Australian GeoSpatial Data – Free

Edit: There are notes in the comments from Tim that explain the changes for PostgreSql 8.4.  Thanks Tim!

I’ve built a couple of sites that needed geospatial data. One was a social networking site that needed a way to list people who were near other people, the other was a art web site that allowed users to upload steet art and show it on a map. I thought it would be interesting to get the basics of an Australian suburb dataset up and running in a geospatial database and do some simple queries.

Install PostgreSql and PostGIS

First thing to do is setup PostgreSql and PostGIS. I’m sure you can do this in MySQL but I haven’t done it, so leave a note in the comments if you get that up and running :). There are a few article on how to do this and it is platform specific so go and do that.

Get some Suburb data

Now we need some data. The ABS is kind enough to provide Australia broken down into suburbs and postcodes on their site. I’m going to deal with suburbs so go ahead and download the State Suburbs (SSC) 2006 Digital Boundaries in ESRI Shapefile format data cube. This data cube has every suburb in Australia defined as a Polygon (or a multipolygon) with each node defined as a latitude and longitude.

Converting it to SQL

Unzip the downloaded shapefile and you’ll get 8 files but we are only concerned with the SSC06aAUST_region.* ones. We are going to load the POA06aAUST_region data into the database but firstly we need to convert it into SQL.

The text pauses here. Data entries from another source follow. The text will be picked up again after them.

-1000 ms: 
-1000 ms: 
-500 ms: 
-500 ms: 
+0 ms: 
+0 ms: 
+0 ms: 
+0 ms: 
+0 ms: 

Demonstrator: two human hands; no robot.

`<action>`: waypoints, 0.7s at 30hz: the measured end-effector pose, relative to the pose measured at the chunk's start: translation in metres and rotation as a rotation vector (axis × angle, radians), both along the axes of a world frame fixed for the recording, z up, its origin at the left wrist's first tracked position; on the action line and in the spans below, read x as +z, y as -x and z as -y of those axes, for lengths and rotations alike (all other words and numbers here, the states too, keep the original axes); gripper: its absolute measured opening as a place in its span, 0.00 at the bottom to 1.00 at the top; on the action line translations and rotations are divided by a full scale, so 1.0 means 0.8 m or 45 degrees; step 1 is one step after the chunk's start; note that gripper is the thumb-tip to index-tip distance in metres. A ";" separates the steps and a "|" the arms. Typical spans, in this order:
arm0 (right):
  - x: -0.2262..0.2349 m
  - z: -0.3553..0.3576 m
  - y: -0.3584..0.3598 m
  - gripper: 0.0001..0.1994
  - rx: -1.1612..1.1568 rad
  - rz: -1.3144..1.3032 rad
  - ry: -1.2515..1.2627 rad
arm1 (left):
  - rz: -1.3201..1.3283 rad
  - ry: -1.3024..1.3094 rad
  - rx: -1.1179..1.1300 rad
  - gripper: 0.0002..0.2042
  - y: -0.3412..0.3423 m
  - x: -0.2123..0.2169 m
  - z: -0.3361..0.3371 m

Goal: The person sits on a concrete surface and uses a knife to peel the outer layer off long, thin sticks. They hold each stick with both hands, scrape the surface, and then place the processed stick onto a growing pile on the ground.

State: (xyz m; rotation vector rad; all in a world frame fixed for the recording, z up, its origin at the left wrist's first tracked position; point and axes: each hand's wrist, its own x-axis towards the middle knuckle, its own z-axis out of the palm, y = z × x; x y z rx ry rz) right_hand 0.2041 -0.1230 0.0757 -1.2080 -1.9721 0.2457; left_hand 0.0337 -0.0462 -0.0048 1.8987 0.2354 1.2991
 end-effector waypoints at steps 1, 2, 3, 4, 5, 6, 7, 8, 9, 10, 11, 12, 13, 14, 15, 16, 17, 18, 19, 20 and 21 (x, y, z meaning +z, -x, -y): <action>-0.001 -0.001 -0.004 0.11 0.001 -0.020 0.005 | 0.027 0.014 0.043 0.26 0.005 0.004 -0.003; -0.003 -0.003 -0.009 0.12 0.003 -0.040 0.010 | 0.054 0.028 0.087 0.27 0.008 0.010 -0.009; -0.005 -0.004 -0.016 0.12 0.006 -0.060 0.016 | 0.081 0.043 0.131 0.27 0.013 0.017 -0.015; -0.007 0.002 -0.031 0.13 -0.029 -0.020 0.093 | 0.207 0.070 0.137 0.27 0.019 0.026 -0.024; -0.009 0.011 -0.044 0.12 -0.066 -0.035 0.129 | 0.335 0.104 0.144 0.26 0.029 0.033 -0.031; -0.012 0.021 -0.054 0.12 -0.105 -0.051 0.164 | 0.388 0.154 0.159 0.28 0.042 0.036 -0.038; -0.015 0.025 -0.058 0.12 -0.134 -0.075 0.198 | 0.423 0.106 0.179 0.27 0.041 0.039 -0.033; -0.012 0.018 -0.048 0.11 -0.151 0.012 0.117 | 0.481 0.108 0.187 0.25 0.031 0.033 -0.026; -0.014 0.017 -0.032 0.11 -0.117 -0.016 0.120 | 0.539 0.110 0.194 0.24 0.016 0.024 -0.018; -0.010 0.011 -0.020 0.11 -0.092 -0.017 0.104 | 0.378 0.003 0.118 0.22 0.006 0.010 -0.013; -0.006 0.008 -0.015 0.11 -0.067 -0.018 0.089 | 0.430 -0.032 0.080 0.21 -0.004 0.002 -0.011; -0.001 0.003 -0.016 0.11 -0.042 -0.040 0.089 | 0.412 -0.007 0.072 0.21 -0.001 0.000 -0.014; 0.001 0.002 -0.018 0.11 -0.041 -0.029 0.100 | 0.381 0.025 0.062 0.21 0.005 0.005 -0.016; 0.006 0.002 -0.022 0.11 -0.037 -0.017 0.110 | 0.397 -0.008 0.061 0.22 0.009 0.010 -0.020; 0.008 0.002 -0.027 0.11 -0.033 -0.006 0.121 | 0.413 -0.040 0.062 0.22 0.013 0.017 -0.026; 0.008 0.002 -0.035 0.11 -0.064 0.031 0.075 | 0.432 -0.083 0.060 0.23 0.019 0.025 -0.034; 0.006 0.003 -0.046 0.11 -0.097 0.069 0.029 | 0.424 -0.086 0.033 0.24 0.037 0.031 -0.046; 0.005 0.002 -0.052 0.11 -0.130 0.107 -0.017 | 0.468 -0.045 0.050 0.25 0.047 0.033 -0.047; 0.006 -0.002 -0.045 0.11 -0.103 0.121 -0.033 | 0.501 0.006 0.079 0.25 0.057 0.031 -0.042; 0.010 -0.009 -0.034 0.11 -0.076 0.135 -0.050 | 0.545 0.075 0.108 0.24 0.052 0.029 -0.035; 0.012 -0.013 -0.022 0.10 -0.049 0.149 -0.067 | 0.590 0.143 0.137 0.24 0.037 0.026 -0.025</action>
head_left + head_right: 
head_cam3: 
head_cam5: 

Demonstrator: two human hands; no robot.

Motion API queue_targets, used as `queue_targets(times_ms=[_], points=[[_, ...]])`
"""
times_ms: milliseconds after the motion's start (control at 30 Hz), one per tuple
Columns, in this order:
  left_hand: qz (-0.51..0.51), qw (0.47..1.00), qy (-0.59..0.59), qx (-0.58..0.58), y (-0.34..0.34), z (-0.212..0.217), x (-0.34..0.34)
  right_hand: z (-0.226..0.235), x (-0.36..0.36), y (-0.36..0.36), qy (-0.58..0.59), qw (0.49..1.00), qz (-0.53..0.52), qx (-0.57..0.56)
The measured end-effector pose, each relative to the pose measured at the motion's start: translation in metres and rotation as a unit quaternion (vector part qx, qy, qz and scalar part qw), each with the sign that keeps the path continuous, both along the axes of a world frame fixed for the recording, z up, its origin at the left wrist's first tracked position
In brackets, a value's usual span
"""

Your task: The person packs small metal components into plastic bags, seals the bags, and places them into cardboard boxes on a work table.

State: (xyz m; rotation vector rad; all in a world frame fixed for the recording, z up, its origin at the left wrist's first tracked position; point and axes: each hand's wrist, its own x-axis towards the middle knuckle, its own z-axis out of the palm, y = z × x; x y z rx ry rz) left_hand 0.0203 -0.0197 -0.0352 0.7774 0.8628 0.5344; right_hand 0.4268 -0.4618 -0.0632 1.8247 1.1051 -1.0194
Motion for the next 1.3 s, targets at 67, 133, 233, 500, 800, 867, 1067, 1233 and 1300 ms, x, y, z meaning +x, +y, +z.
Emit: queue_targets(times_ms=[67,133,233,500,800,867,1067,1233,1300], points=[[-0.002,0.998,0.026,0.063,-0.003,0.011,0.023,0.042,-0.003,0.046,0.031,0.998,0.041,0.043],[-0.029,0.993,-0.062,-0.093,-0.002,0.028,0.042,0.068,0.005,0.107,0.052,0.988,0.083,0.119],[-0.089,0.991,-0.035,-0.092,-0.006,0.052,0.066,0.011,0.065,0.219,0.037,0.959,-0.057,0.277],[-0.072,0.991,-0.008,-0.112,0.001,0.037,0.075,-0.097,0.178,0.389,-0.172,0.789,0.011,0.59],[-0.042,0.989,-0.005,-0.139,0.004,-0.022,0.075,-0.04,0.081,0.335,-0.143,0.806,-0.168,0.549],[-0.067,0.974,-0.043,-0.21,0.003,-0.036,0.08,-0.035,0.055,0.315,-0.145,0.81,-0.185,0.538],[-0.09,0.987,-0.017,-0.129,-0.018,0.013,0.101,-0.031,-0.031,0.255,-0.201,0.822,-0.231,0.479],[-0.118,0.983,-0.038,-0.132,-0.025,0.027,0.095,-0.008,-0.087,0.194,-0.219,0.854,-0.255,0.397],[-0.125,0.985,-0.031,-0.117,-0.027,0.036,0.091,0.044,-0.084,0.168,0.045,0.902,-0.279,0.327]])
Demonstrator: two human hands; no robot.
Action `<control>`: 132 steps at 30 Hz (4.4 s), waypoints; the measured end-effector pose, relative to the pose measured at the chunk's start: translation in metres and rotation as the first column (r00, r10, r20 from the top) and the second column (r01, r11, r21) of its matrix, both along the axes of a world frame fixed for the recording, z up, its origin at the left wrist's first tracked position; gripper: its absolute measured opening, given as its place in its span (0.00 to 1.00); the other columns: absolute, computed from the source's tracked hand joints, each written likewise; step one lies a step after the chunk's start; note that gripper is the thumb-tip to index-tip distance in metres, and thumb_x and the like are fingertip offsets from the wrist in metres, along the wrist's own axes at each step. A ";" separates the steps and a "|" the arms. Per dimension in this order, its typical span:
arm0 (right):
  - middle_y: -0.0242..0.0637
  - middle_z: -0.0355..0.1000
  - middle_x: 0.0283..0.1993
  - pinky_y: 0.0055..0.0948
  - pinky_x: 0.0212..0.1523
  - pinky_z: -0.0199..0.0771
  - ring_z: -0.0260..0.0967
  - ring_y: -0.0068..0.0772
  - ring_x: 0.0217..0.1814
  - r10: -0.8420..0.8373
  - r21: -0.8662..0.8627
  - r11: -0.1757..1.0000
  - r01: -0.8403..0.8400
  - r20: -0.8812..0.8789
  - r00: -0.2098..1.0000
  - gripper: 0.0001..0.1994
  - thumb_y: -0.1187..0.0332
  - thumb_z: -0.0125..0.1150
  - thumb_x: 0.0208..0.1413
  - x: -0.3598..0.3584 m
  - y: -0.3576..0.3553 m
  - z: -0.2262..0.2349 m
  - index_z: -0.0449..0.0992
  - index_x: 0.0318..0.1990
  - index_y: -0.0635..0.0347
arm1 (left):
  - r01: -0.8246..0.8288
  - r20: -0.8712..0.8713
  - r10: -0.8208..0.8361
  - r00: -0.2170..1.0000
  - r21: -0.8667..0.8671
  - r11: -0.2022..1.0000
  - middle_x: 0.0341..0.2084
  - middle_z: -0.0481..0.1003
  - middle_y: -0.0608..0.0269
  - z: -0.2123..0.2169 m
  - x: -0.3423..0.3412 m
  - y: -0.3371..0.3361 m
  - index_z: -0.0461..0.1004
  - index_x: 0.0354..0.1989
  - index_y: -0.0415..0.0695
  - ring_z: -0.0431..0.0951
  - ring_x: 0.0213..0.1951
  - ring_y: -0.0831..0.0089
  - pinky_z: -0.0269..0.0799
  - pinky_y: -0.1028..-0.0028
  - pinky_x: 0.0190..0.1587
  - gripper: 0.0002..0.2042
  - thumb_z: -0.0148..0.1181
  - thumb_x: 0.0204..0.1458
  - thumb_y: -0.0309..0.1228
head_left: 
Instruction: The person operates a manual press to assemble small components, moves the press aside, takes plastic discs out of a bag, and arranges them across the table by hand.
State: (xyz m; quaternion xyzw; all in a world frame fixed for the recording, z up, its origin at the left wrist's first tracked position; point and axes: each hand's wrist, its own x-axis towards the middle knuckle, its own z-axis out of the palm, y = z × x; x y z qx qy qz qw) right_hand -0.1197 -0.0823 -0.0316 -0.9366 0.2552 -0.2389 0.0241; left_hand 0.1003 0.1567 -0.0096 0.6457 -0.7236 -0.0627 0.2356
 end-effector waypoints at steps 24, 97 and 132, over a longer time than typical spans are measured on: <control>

shp2pgsql SSC06aAUST_region.shp suburbs -s 4283 -I -d > suburbs.sql

shp2pgsql converts the ESRI Shapefile into SQL. -I adds an index (which is very important for speed) and the -d Drop and recreates the table. The -s 4283 make sure the suburb data is defined in with the correct projection. The earth isn’t a sphere and different parts of the earth are curved slighly differently so the geo-bods came up with a whole bunch of projections. 4283 is the standardized number for the GDA 1994 projection which is the projection the suburb data comes in (you can just take a peek inside the POA06aAUST_region.prj file to see what the project is).

Create a Geo-enabled DB and load the data

createdb australia
createlang plpgsql australia
psql -f /opt/local/share/postgis/lwpostgis.sql -d australia
psql -f /opt/local/share/postgis/spatial_ref_sys.sql -d australia
psql australia < suburbs.sql

Note: The directories for the lwpostgis.sql and spatial_ref_sys will vary from system to system so you’ll have to find them on your own machine.

You will also want to create a reference table for the Australian States

create table aust_states (id integer primary key, state_name varchar, state_abbrev varchar);
insert into aust_states (id, state_name, state_abbrev) values (1, 'New South Wales', 'NSW');
insert into aust_states (id, state_name, state_abbrev) values (2, 'Victoria', 'VIC');
insert into aust_states (id, state_name, state_abbrev) values (3, 'Queensland', 'QLD');
insert into aust_states (id, state_name, state_abbrev) values (4, 'South Australia', 'SA');
insert into aust_states (id, state_name, state_abbrev) values (5, 'Western Australia', 'WA');
insert into aust_states (id, state_name, state_abbrev) values (6, 'Tasmania', 'TAS');
insert into aust_states (id, state_name, state_abbrev) values (7, 'Northern Territory', 'NT');
insert into aust_states (id, state_name, state_abbrev) values (8, 'Australian Captial Territory', 'ACT');
insert into aust_states (id, state_name, state_abbrev) values (9, 'Other Territories', 'OT');

Get some awesome answers!

Show me the polygon of Port Melbourne

select name_2006, astext(the_geom)  from suburbs where name_2006 = 'Port Melbourne';

This returns a whole bunch of lat and longs. Pretty useless really. Maybe having the center of a suburb would be more useful.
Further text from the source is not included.